TASK TO COMPLETE: Go to the line with "mask job: yellow sleeve" in the records below, then output it and each following line exactly, up to and including the line with "piece, that would help a great deal.". Skip pictures and add nothing.

RECORDS FOR PROCESSING:
========================================================================
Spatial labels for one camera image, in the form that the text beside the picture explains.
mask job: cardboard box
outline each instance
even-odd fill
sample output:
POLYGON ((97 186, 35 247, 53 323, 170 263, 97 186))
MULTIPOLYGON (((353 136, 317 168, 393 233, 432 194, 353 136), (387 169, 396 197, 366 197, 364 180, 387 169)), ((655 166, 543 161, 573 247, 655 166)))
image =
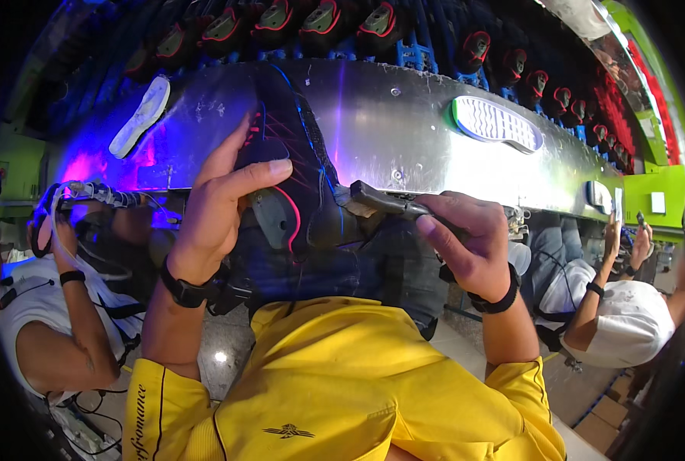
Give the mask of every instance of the cardboard box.
POLYGON ((629 376, 620 376, 614 384, 612 384, 612 388, 606 392, 606 395, 618 403, 624 403, 626 396, 629 393, 630 383, 632 383, 632 378, 629 376))
POLYGON ((619 431, 593 413, 588 413, 586 418, 577 425, 576 434, 602 454, 605 454, 619 435, 619 431))
POLYGON ((619 429, 619 425, 624 421, 629 410, 621 406, 618 402, 604 396, 598 401, 598 404, 591 412, 609 423, 614 429, 619 429))

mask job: fingernail
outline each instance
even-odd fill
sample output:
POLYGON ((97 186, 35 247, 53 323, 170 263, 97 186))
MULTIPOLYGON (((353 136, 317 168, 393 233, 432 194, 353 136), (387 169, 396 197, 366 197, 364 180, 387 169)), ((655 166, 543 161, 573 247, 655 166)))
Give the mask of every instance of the fingernail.
POLYGON ((429 235, 435 230, 435 219, 428 215, 420 216, 417 219, 417 229, 424 235, 429 235))
POLYGON ((289 159, 271 160, 268 162, 272 176, 285 176, 292 170, 292 161, 289 159))

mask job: blue jeans
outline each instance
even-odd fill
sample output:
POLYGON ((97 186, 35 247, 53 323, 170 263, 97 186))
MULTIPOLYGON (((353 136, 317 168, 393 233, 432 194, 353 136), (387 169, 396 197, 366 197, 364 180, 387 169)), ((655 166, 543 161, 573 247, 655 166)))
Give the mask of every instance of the blue jeans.
POLYGON ((304 262, 294 263, 288 250, 271 248, 248 209, 230 254, 232 284, 252 290, 245 303, 251 318, 268 302, 347 296, 402 308, 420 330, 445 305, 441 265, 414 222, 394 216, 367 242, 315 250, 304 262))
POLYGON ((527 244, 532 251, 532 262, 522 277, 520 291, 527 307, 534 309, 539 307, 555 276, 563 276, 565 265, 583 257, 583 246, 574 217, 534 212, 528 224, 530 236, 527 244))

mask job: yellow shirt
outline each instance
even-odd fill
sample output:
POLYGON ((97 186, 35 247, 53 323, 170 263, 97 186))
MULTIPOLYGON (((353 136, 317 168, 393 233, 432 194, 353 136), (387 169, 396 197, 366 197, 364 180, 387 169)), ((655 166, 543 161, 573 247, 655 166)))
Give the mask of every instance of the yellow shirt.
POLYGON ((542 360, 480 382, 426 342, 409 316, 345 297, 260 309, 257 343, 219 406, 200 382, 139 359, 123 456, 133 459, 565 459, 542 360))

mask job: yellow sleeve
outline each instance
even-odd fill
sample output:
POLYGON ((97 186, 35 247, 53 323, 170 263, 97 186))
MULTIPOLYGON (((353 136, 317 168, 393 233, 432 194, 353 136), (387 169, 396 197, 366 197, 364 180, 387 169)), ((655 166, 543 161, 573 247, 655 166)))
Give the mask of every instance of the yellow sleeve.
POLYGON ((524 418, 524 432, 548 459, 565 459, 565 444, 552 427, 552 412, 542 377, 542 357, 524 364, 500 364, 485 384, 501 392, 524 418), (557 456, 546 456, 553 453, 557 456))
POLYGON ((194 426, 211 415, 209 392, 199 381, 138 358, 127 392, 123 459, 178 459, 194 426))

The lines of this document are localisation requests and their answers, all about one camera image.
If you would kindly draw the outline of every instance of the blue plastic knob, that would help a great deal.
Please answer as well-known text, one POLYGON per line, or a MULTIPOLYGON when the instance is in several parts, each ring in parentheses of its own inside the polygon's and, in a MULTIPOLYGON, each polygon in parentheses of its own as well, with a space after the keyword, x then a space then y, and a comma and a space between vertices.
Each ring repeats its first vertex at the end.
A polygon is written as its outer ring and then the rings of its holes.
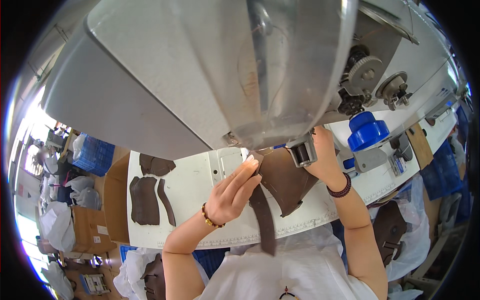
POLYGON ((348 145, 352 152, 368 148, 390 134, 385 121, 376 120, 369 111, 363 111, 354 116, 348 126, 352 130, 352 134, 348 137, 348 145))

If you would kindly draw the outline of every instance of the brown leather piece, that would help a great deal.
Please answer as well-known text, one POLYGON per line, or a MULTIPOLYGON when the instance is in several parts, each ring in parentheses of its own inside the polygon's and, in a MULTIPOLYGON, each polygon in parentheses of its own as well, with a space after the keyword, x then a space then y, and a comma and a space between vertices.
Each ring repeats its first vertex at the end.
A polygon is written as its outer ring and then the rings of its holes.
POLYGON ((290 152, 285 148, 258 151, 263 155, 259 174, 282 210, 281 217, 293 213, 303 203, 302 199, 317 183, 318 178, 304 168, 297 168, 290 152))
POLYGON ((250 197, 250 206, 257 217, 258 227, 260 229, 260 247, 263 252, 275 256, 275 227, 273 224, 272 212, 268 206, 262 187, 257 185, 250 197))
POLYGON ((138 178, 137 176, 130 182, 131 218, 140 225, 160 225, 155 183, 156 178, 154 177, 138 178))
POLYGON ((158 183, 158 187, 156 189, 156 193, 158 194, 158 197, 162 201, 163 207, 165 207, 165 210, 167 211, 168 222, 170 223, 170 225, 176 226, 172 205, 170 205, 170 201, 168 200, 168 197, 165 194, 164 188, 165 188, 165 180, 160 179, 160 182, 158 183))
POLYGON ((165 300, 165 276, 163 274, 163 263, 160 253, 155 260, 148 263, 145 272, 140 277, 145 282, 145 291, 148 300, 165 300))
POLYGON ((407 223, 398 209, 398 204, 390 200, 378 209, 373 223, 373 232, 384 266, 392 261, 394 249, 397 248, 396 259, 401 252, 400 238, 407 231, 407 223))
POLYGON ((175 169, 176 165, 171 160, 140 154, 140 169, 142 174, 163 176, 175 169))

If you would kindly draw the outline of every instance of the dark red beaded bracelet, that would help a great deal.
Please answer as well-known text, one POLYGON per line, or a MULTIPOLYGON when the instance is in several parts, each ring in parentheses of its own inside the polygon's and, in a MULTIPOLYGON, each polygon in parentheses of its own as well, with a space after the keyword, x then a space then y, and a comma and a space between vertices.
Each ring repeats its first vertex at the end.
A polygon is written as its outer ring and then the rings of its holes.
POLYGON ((345 172, 343 173, 343 175, 345 175, 345 178, 347 178, 347 186, 339 192, 333 192, 327 186, 327 191, 330 194, 330 196, 332 196, 334 198, 342 198, 342 197, 345 197, 348 194, 348 192, 350 191, 350 188, 352 187, 352 179, 350 178, 350 175, 348 175, 345 172))

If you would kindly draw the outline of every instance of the bracelet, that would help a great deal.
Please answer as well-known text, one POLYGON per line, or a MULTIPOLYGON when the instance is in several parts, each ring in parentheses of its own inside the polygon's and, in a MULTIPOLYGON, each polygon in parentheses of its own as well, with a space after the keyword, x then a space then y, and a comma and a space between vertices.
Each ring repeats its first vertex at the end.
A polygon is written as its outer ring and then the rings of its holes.
POLYGON ((217 225, 215 223, 213 223, 209 218, 207 218, 206 214, 205 214, 205 204, 207 204, 207 202, 205 202, 203 205, 202 205, 202 215, 204 215, 205 217, 205 223, 207 225, 210 225, 210 226, 213 226, 215 228, 222 228, 223 226, 225 226, 226 223, 223 223, 223 225, 217 225))
POLYGON ((350 188, 352 187, 352 179, 350 178, 350 175, 348 175, 347 173, 343 172, 343 175, 345 175, 345 178, 347 178, 347 186, 339 191, 339 192, 333 192, 328 186, 327 186, 327 191, 328 193, 330 194, 330 196, 334 197, 334 198, 342 198, 342 197, 345 197, 348 192, 350 191, 350 188))

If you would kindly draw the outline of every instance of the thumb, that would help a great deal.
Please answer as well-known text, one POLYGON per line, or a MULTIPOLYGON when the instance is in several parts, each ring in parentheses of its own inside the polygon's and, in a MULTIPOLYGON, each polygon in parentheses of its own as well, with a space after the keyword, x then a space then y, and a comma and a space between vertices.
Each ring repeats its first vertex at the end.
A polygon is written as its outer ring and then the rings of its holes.
POLYGON ((242 211, 247 204, 248 199, 250 199, 250 197, 252 196, 253 190, 260 183, 261 180, 262 176, 260 174, 248 179, 247 182, 239 188, 239 190, 233 197, 232 206, 242 211))
========================================================================
COMPLETED TASK:
mask job: yellow sleeve
outline each instance
even-odd fill
sample output:
POLYGON ((97 186, 35 247, 53 323, 170 263, 97 186))
MULTIPOLYGON (((353 136, 317 168, 393 233, 432 194, 353 136), (387 169, 396 197, 366 197, 364 180, 387 169)), ((655 166, 543 161, 573 247, 655 166)))
Give the mask of every instance of the yellow sleeve.
POLYGON ((524 418, 524 432, 548 459, 565 459, 565 444, 552 427, 552 412, 542 377, 542 357, 524 364, 500 364, 485 384, 501 392, 524 418), (557 456, 546 456, 553 453, 557 456))
POLYGON ((194 426, 211 415, 209 392, 199 381, 138 358, 127 392, 123 459, 178 459, 194 426))

The lines of this document are localisation requests and their answers, all about one camera image.
If you would kindly draw the outline of every instance of the blue plastic knob, that would help a great deal.
Please answer as well-known text, one POLYGON per line, or a MULTIPOLYGON when the instance is in several parts, each ring in parentheses of its own inside the polygon's and, in a MULTIPOLYGON, each polygon in parentheses of its own as well, with a space after the keyword, x then a space then y, and a comma and a space between vertices.
Each ring repeats its first vertex at the end.
A polygon is written as its outer ring and then the rings of its holes.
POLYGON ((348 145, 352 152, 368 148, 390 134, 385 121, 376 120, 369 111, 363 111, 354 116, 348 126, 352 130, 352 134, 348 137, 348 145))

If you would kindly draw the outline of every instance of the brown leather piece, that would help a great deal.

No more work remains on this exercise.